In the event that a cohort member contacts you with a positive Covid-19 case, the following information should be obtained asap if AHS has not already followed up with your association:
- Inform SPMHA administration ASAP (email@example.com, firstname.lastname@example.org)
- Identify date and time of symptom onset, or date and time the test was taken if
- Identify all hockey related activities that occurred in the previous 48 hours leading up to
symptom onset or test time if asymptomatic, and the attendance records of the positive
member at these activities.
- Identify any and all ‘cohort teams’ that participated in the above identified activities. (ie. game opponents, combined practices)
Based on the information provided above, SPMHA will proceed to shut down any affected teams for the required 14 day period, and potential contacts with a notification of contact with instructions on how to proceed.
What happens if a family does not want to travel for a tournament or attend any other team event?
Based on current guidelines it is highly unlikely that there would be any tournaments or other travel-based team events. However, in the event those guidelines change, as with any team event, no player is obligated to attend anything that they do not wish to.
Are face shields be required for players to reduce the risk of transmission?
This is not a current mandate from Hockey Canada nor Hockey Alberta. As such, it will not be a mandate from SPMHA. Players will have the choice to wear a face shield or a cage on their helmets.
Are players required to use masks?
Face coverings (non-medical masks) are currently required in all Strathcona County public facilities. Players, coaches and spectators will be required to wear a mask when entering recreation facilities and in any public gathering areas within the facilities. Face coverings will not be required on the ice surface. Please see Strathcona County's FAQs for more information.
Are spectators allowed in the rinks?
Yes, spectators are allowed in the rinks, subject to the restrictions laid out by Alberta Health Services and Strathcona County. During Phase 2, current guidelines allow for up to 100 spectators, provided there is adequate room for proper physical distancing. The County of Strathcona has assessed its facilities and has provided specific spectator capacity limits for each arena. All spectators are required to wear masks.

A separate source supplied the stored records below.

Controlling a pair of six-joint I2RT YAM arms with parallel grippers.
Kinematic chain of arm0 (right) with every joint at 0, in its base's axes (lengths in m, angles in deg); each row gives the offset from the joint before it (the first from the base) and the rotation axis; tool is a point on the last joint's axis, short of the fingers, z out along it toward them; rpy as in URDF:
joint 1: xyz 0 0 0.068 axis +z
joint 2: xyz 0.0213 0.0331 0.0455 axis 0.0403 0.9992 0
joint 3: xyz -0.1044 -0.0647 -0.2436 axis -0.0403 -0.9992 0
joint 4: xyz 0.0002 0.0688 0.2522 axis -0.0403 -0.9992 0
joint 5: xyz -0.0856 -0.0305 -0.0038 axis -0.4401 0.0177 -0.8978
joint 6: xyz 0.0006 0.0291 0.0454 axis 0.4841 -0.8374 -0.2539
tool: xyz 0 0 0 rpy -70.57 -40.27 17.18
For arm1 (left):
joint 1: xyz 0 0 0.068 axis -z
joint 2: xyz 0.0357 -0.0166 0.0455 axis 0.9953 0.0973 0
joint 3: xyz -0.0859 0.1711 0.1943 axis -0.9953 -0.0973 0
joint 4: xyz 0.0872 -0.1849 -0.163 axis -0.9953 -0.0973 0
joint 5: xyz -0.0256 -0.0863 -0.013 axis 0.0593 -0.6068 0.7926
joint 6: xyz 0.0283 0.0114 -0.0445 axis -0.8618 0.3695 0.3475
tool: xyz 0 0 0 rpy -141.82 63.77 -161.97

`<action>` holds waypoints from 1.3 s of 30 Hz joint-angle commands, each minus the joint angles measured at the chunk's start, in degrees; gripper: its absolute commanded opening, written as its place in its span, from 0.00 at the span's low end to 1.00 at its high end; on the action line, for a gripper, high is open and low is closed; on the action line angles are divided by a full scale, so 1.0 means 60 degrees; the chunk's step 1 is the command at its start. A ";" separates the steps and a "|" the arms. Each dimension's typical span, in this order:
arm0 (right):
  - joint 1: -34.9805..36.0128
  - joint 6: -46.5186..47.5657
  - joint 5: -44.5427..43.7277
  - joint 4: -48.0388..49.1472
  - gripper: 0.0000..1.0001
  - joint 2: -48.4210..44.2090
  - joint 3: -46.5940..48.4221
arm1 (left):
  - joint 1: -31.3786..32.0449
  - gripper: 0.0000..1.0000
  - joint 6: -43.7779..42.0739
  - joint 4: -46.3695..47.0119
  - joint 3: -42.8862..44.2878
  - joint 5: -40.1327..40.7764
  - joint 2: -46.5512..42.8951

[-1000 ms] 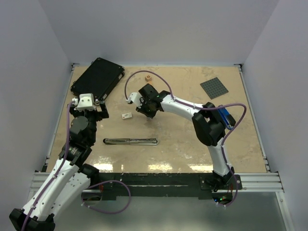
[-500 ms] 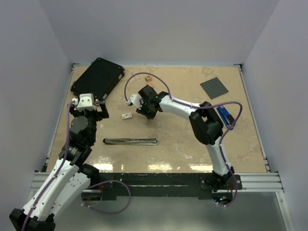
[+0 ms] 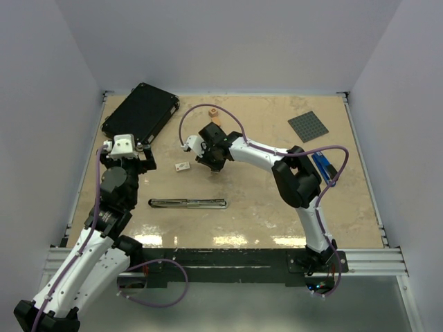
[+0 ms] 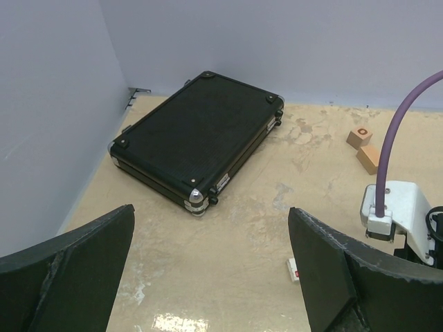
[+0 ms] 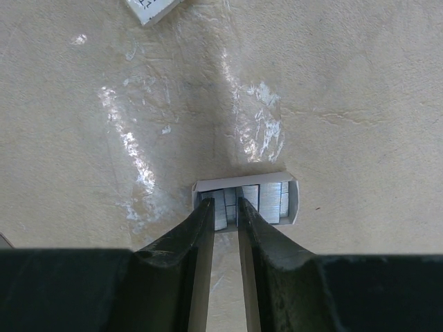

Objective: Load the staples into the stapler

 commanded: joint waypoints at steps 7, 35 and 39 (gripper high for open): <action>0.0067 -0.0250 0.0445 0.0021 0.27 -0.0698 0.0113 | -0.0109 0.97 0.0154 0.0195 0.0423 -0.0216 0.0050; 0.0052 -0.0353 0.0503 -0.0023 0.26 -0.0288 -0.0209 | -0.0153 0.96 0.0183 0.0195 0.0423 -0.0304 0.0006; 0.0052 -0.0280 0.0504 -0.0213 0.26 -0.0142 -0.0151 | -0.0168 0.96 0.0183 0.0195 0.0438 -0.0318 0.0020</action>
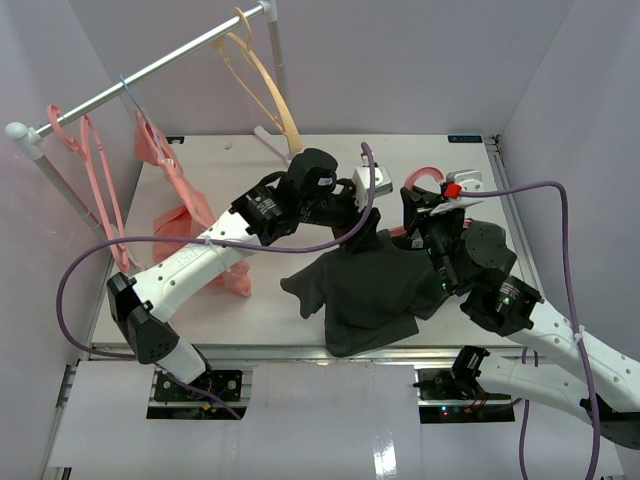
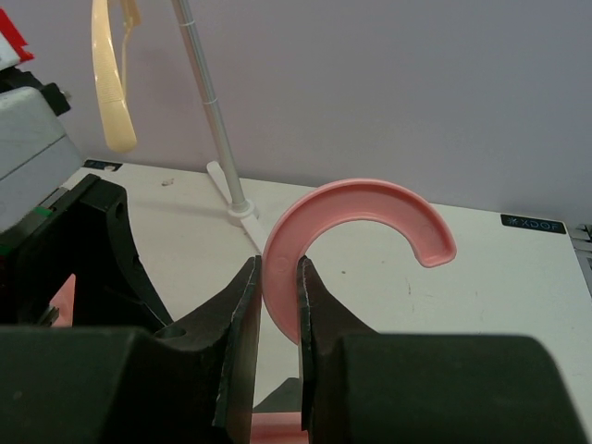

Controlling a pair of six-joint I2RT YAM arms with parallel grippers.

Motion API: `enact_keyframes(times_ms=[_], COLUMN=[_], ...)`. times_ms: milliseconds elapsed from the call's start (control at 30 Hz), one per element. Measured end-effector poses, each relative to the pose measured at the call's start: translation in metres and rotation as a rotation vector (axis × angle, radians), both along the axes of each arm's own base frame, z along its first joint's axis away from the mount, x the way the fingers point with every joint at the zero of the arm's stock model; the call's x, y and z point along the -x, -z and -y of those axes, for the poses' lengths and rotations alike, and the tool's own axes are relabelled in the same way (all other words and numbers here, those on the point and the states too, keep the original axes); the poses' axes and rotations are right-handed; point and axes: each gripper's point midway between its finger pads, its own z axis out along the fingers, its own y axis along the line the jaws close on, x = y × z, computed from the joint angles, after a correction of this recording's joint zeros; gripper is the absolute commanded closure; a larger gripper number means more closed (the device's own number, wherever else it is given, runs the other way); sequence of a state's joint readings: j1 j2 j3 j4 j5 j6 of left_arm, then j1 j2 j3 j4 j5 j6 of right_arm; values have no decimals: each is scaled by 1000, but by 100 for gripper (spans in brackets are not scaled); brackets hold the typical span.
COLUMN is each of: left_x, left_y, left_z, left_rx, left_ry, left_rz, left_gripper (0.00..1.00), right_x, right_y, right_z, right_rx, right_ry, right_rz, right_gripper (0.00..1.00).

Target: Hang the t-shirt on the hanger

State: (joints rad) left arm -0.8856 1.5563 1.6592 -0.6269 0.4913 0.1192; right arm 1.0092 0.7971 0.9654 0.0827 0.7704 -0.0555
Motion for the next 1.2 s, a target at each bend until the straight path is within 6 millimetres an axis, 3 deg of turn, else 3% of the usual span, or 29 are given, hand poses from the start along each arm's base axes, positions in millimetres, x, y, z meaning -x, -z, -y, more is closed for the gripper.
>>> enact_keyframes(times_ms=[167, 267, 500, 633, 733, 867, 1067, 1200], left_x=[-1, 3, 10, 14, 15, 15, 8, 6], left_y=[14, 23, 44, 38, 31, 28, 16, 11], left_z=[6, 6, -5, -11, -12, -9, 2, 8], left_rx=[-24, -41, -83, -71, -52, -46, -22, -11], left_ry=[7, 13, 1, -2, -3, -2, 3, 13], left_rz=[-26, -41, -63, -54, -47, -56, -49, -51], left_gripper=[44, 57, 61, 60, 45, 41, 40, 46], right_x=[-1, -2, -1, 1, 1, 1, -2, -2], right_y=[8, 9, 7, 2, -1, 0, 5, 7], right_z=[-2, -1, 12, 19, 20, 18, 9, 6], right_rx=[9, 7, 18, 4, -10, -17, -8, -4], right_ry=[0, 9, 54, 71, 71, 65, 49, 40], right_rz=[-9, -7, 7, 20, 27, 22, 11, 7], right_gripper=[92, 92, 92, 92, 92, 92, 92, 92])
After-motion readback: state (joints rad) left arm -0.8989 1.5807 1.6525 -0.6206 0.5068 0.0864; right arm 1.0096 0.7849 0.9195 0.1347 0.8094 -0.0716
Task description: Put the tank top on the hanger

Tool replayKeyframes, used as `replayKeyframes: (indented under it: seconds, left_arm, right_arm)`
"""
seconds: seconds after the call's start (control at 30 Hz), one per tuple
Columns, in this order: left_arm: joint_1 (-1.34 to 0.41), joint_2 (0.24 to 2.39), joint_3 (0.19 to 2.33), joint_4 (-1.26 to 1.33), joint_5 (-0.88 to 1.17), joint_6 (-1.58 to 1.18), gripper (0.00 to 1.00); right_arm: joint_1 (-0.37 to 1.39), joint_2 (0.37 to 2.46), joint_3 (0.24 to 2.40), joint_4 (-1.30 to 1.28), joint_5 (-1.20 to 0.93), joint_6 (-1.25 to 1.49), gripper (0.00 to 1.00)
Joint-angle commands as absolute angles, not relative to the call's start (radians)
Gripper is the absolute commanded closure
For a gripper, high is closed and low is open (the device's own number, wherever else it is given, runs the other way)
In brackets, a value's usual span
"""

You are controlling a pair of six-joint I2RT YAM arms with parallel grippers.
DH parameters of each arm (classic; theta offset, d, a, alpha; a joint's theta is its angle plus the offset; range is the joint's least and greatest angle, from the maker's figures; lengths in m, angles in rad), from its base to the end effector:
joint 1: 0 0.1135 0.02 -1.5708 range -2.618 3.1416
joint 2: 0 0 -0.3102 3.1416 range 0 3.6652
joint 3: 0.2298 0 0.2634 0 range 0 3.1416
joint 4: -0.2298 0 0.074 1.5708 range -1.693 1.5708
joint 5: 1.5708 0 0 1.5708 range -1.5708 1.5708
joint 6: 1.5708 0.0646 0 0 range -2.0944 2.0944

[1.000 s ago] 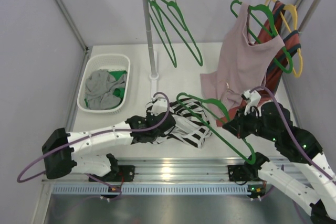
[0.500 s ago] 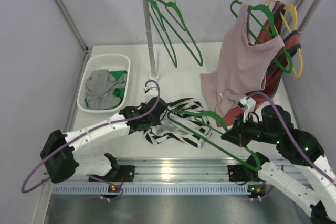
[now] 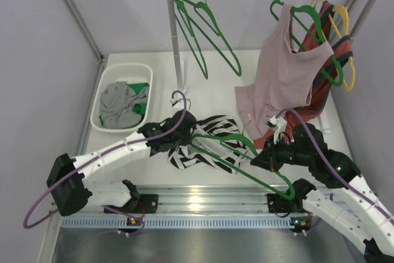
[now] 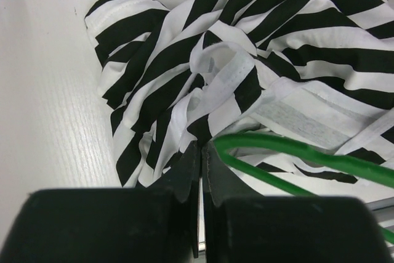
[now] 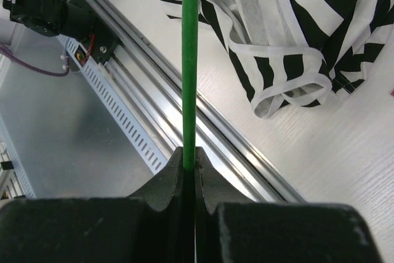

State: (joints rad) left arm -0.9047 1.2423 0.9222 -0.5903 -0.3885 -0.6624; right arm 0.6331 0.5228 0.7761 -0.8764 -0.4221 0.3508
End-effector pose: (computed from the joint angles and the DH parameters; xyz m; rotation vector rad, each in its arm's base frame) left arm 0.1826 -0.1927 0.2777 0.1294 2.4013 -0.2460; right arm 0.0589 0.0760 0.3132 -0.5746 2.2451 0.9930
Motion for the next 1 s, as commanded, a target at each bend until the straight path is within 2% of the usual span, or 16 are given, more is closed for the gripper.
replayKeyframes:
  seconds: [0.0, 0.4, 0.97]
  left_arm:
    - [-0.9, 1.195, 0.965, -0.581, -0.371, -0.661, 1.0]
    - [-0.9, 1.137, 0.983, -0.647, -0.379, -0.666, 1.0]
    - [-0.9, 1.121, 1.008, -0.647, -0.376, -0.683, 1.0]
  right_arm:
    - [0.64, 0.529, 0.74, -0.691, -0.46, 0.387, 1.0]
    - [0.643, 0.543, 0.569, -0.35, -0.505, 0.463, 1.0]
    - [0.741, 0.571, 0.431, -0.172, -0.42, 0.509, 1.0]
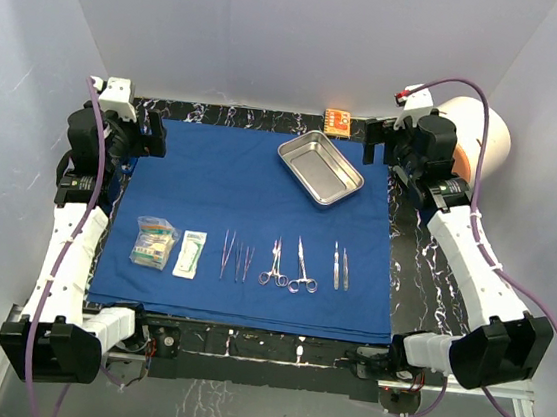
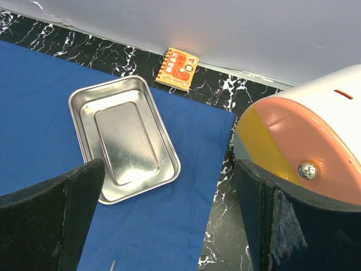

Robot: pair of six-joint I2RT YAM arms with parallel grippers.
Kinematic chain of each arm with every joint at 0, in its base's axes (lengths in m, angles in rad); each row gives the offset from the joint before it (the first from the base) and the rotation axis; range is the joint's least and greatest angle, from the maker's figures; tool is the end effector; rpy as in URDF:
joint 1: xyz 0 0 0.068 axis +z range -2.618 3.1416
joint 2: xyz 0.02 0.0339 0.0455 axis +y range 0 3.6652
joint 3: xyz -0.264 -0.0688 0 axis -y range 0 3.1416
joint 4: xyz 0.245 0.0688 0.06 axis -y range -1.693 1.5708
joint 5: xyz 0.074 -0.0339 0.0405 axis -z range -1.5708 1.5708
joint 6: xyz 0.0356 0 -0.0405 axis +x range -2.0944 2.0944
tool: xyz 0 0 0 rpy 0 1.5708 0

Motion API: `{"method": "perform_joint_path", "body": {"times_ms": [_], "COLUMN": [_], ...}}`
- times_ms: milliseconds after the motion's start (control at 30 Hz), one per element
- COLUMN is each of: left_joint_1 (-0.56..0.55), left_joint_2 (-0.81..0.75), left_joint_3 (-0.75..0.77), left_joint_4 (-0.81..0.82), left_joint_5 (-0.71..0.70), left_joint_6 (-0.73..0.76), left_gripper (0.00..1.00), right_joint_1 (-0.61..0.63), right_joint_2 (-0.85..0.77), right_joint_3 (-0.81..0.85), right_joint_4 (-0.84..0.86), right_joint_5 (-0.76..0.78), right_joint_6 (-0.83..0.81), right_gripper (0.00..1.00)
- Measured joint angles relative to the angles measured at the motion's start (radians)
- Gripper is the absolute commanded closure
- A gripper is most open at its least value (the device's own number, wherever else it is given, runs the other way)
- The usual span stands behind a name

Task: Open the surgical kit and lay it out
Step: Reset both arms

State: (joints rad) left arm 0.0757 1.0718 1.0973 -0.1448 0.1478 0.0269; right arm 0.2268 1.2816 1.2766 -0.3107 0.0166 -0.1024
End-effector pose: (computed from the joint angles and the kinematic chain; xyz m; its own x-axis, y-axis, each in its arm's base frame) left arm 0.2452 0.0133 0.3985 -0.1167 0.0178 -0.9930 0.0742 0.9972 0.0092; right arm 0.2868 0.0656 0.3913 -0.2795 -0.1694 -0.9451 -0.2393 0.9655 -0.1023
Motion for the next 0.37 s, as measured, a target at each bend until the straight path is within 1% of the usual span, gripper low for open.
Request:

We recognize that families will want to attend their child's ice sessions, and often they will have other siblings in tow, but we recommend that whenever possible, families limit themselves to 1 spectator per participant, so that we don't end up exceeding capacity limits and putting facility operators in a position where they have to turn spectators away. All Team Managers are responsible for ensuring their team and opposition teams are aware of any spectator capacities and entry/exit protocols. Teams are required to manage their spectator counts in accordance with the defined capacity limits. Situations where events go over capacity limits will be subject to the Strathcona County Spectator Capacity Response Protocol.
Please remember that this situation is very fluid and constantly changing. SPMHA is committed to returning our players to the ice this fall in accordance with the guidelines and recommendations of the governing authorities in a safe manner. As more details become available, questions posed or guidelines are amended we will updated this page accordingly.